Work to be completed
Output only the lines below that start at the line containing "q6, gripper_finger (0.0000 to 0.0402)" and end at the line containing "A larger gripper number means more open", with both ends kept.

Task material
☆ ☆ ☆

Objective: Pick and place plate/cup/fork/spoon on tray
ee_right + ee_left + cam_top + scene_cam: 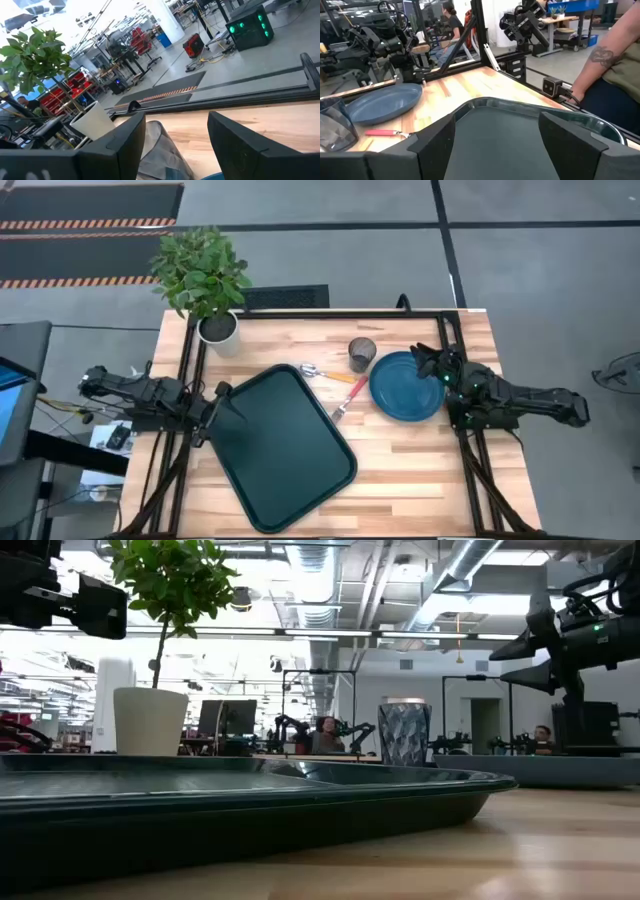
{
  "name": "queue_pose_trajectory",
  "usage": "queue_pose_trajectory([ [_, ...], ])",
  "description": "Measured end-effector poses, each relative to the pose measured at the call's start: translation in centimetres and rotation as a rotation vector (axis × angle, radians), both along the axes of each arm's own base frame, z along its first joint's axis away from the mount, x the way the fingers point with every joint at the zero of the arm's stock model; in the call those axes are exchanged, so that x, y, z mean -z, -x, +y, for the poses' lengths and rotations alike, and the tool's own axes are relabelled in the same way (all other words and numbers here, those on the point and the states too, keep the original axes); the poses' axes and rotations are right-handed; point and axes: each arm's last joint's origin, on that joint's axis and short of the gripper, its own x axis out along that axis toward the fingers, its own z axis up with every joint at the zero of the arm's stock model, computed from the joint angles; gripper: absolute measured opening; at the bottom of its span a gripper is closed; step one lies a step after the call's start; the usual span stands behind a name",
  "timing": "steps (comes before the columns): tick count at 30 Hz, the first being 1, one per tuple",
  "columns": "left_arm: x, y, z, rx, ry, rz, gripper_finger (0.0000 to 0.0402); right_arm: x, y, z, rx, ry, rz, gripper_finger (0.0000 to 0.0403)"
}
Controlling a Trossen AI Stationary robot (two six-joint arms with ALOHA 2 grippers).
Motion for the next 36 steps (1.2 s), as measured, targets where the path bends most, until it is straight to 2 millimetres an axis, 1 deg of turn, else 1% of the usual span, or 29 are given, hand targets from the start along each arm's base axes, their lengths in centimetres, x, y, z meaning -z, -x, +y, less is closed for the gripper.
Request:
queue_pose_trajectory([
  [13, 0.0, 0.0, 0.0, 0.001, -0.001, 0.0, 0.0277, 0.01, 0.0, 0.0, 0.0, 0.0, 0.0, 0.024],
  [16, 0.01, -0.01, 0.01, -0.005, 0.04, 0.018, 0.0277, 0.01, 0.0, 0.0, 0.0, 0.0, 0.001, 0.024],
  [20, 0.01, -0.02, 0.03, -0.024, 0.136, 0.06, 0.0277, 0.01, 0.0, 0.0, 0.0, 0.0, 0.001, 0.024],
  [29, 0.1, -0.19, 0.51, -0.207, 0.232, 0.083, 0.0277, 0.01, 0.0, 0.0, 0.0, 0.0, 0.001, 0.024],
  [36, 0.09, -0.2, 0.58, -0.232, 0.234, 0.079, 0.0277, 0.01, 0.0, 0.0, 0.0, 0.0, 0.001, 0.024],
])
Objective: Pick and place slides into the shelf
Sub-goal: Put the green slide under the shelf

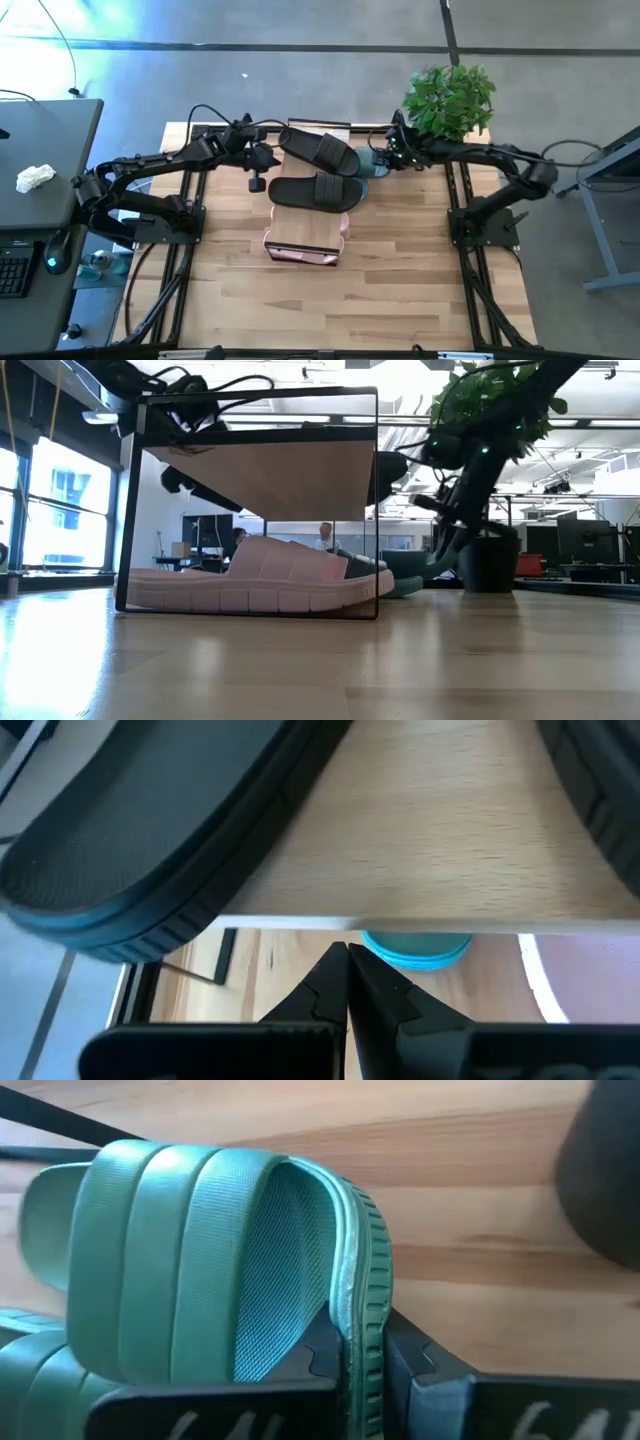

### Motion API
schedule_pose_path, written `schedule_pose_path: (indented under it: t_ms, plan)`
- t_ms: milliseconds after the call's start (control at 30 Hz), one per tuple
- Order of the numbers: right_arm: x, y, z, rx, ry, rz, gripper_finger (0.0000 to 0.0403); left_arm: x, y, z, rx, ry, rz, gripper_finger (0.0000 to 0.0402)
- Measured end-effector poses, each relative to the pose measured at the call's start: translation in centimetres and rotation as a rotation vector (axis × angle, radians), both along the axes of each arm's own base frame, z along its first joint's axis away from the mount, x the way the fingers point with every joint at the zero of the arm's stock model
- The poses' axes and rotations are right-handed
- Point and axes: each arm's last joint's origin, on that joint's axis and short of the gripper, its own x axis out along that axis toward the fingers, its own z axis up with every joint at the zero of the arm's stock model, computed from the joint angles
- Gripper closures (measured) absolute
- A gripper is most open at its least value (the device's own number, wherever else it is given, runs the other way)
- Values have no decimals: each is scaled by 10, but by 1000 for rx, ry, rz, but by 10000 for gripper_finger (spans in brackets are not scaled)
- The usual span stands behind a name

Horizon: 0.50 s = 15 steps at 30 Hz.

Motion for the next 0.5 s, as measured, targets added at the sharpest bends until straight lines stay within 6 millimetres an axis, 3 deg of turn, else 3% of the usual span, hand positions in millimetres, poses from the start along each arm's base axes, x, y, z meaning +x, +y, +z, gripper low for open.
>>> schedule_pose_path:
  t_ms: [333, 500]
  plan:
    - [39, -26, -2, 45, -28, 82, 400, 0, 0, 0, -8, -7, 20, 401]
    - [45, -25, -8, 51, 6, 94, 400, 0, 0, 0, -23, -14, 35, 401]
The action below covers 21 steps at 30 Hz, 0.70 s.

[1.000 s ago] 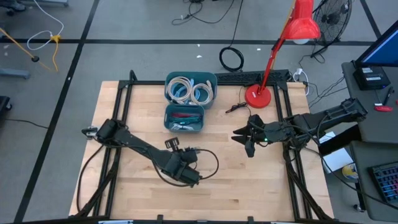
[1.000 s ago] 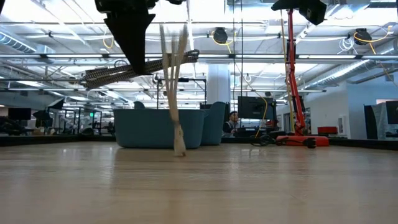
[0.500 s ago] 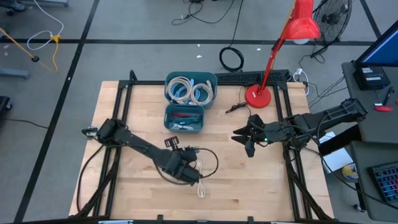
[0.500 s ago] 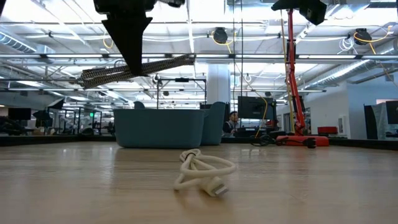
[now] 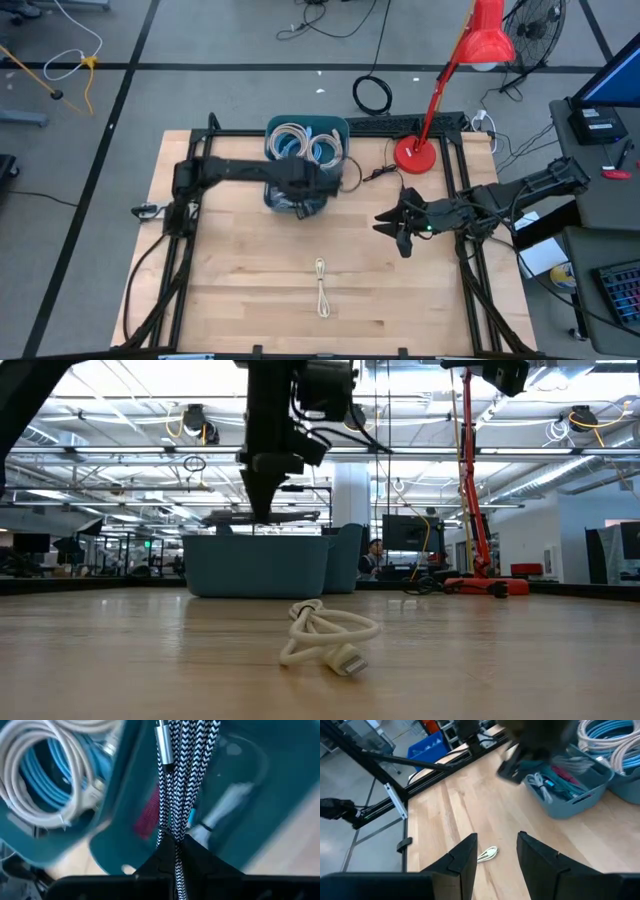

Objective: Pick & Place USB Port
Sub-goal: Put the black and white charger cable into the bottom blue bin

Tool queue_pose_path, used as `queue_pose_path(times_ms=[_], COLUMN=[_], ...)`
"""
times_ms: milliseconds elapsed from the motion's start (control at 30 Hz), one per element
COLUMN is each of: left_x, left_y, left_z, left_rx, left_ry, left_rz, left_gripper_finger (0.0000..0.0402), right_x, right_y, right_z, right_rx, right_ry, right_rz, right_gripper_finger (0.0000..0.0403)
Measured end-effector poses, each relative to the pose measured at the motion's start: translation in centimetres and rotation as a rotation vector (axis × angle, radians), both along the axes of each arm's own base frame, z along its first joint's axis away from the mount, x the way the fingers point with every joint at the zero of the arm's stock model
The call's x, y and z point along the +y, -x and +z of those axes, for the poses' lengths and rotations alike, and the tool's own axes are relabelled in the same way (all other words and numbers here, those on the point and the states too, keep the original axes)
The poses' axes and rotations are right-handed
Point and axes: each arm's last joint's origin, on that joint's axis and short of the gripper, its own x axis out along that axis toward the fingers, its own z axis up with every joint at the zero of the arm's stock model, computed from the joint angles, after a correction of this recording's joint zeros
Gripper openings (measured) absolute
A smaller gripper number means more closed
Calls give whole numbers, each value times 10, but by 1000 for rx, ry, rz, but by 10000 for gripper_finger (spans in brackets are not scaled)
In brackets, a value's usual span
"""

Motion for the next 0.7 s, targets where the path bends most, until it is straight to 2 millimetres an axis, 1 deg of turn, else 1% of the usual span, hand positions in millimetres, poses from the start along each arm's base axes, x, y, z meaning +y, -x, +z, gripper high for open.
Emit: queue_pose_path(times_ms=[100,200,267,467,600,700], left_x=[23,36,41,44,39,36], left_y=[0,2,2,0,-8,-10], left_z=[0,-1,-1,-1,-3,-5], left_rx=[-2,21,26,-15,-66,-78], left_ry=[38,70,78,125,132,148], left_rz=[-65,-123,-153,-181,-200,-204], left_gripper_finger=[8,8,8,8,8,8], right_x=[1,1,0,-7,-14,-20], right_y=[0,0,2,13,24,31], right_z=[0,0,2,10,17,23], right_rx=[4,4,1,-29,-61,-98], right_ry=[-10,0,7,8,30,30], right_rz=[22,33,58,62,42,25], right_gripper_finger=[130,130,130,130,130,130])
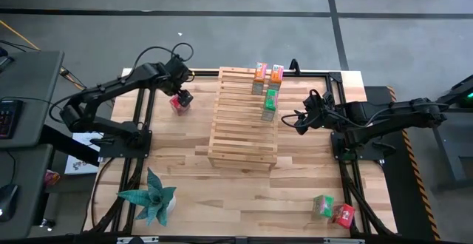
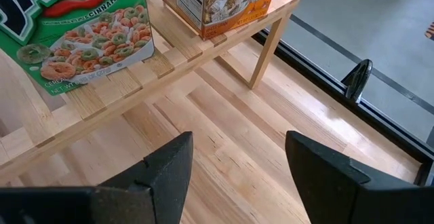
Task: Stack cereal on shelf
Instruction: Put the top left red cereal box on the shelf
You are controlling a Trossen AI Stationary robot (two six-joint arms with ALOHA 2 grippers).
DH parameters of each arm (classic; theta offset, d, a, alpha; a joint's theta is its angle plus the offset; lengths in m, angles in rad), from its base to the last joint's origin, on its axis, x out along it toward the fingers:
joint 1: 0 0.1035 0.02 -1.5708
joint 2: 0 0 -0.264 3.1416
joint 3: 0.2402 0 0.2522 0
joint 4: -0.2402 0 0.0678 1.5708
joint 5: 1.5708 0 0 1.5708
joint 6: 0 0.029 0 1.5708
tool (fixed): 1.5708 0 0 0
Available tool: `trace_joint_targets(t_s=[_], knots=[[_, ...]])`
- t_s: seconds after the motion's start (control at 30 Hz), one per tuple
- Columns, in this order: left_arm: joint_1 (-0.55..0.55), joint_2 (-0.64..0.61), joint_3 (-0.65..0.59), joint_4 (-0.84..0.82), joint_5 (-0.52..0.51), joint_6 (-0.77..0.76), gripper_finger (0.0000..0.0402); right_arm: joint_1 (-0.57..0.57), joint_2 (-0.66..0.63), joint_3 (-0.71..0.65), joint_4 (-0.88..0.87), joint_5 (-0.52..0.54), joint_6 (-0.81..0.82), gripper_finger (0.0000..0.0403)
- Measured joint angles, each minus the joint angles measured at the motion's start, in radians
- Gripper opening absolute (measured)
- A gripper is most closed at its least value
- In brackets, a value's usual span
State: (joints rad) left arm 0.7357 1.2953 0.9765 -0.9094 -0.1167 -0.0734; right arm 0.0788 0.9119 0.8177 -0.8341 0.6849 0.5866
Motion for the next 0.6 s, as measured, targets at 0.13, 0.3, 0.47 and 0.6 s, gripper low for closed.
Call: trace_joint_targets(t_s=[0.13,0.3,0.47,0.6], knots=[[0.000,0.000,0.056,-0.036,-0.001,0.005,0.0278,0.000,0.000,0.000,0.000,0.000,0.018,0.0229],[0.000,0.000,0.096,-0.094,0.021,0.002,0.0278,0.000,0.000,0.000,0.000,-0.005,0.019,0.0229],[0.000,0.000,0.095,-0.113,-0.002,-0.001,0.0278,0.000,0.000,0.000,0.000,-0.006,0.019,0.0229],[0.000,0.000,0.077,-0.119,0.007,-0.019,0.0278,0.000,0.000,0.000,0.000,-0.006,0.019,0.0229]])
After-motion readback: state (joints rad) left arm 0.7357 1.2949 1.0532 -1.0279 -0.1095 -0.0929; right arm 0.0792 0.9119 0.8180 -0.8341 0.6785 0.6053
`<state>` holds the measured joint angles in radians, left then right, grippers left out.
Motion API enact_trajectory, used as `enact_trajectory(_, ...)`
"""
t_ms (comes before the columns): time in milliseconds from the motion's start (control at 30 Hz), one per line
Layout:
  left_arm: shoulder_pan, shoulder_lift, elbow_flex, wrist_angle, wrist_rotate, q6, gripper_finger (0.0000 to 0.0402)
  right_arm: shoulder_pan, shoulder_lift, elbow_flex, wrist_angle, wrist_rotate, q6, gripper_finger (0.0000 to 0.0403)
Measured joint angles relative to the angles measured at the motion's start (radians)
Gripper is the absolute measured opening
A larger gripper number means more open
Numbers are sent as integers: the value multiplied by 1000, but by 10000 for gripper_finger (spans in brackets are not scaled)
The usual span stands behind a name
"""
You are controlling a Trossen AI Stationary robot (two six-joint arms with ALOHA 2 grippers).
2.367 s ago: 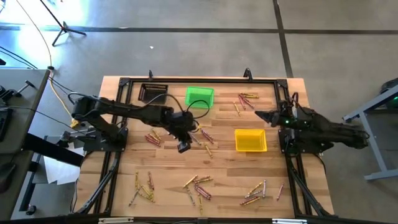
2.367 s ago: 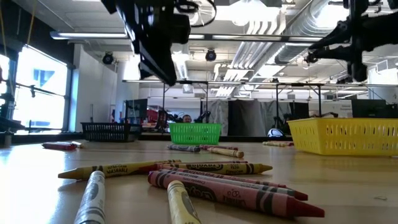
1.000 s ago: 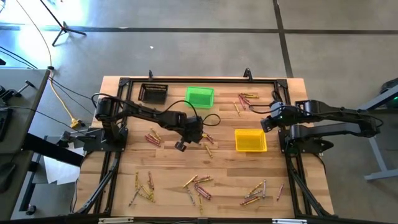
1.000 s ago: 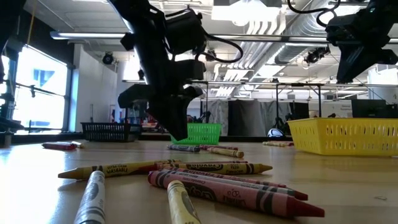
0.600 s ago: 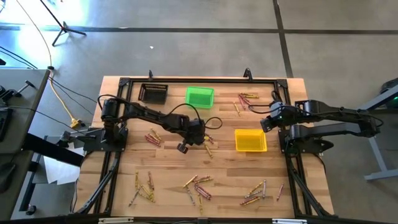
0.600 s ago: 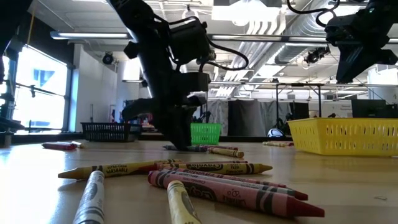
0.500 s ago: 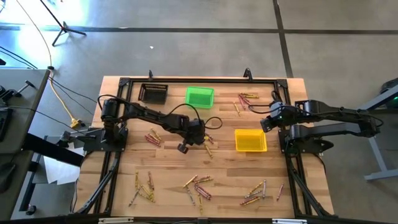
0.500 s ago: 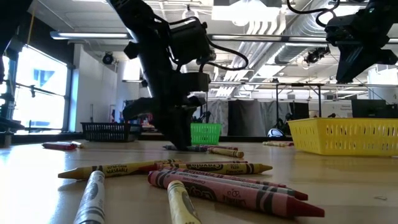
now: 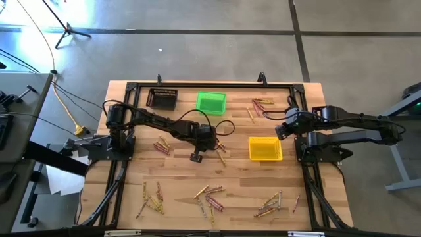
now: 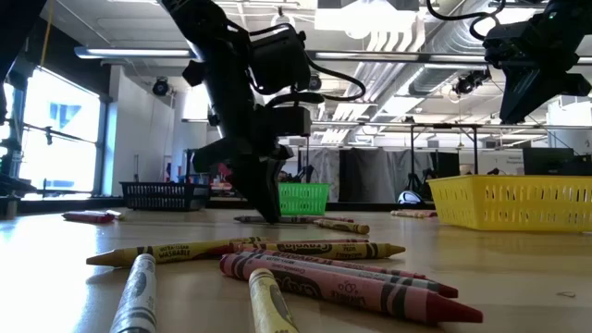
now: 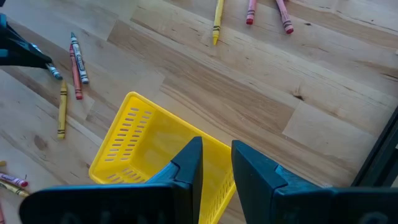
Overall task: Sort crayons
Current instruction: Put the gray crayon into the black basket
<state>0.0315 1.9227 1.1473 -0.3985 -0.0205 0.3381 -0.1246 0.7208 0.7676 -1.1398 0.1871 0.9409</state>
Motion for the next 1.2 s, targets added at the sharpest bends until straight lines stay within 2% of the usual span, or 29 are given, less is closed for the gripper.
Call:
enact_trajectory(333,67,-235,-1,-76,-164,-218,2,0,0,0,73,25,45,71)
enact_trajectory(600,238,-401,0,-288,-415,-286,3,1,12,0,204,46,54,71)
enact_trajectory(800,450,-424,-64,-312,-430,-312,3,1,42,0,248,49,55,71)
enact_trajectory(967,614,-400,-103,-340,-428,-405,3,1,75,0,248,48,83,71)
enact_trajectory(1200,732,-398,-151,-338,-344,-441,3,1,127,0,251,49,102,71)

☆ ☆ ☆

Reply
  left_arm: shoulder_pan, shoulder_lift, elbow_flex, wrist_angle, wrist_rotate, q6, gripper_finger (0.0000 to 0.0402)
  right_arm: shoulder_pan, shoulder_lift, elbow_flex, wrist_angle, wrist_rotate, q6, gripper_finger (0.0000 to 0.0403)
Measured joint angles relative to the angles measured at the motion's start (radians)
Gripper is the absolute measured opening
A larger gripper number means more open

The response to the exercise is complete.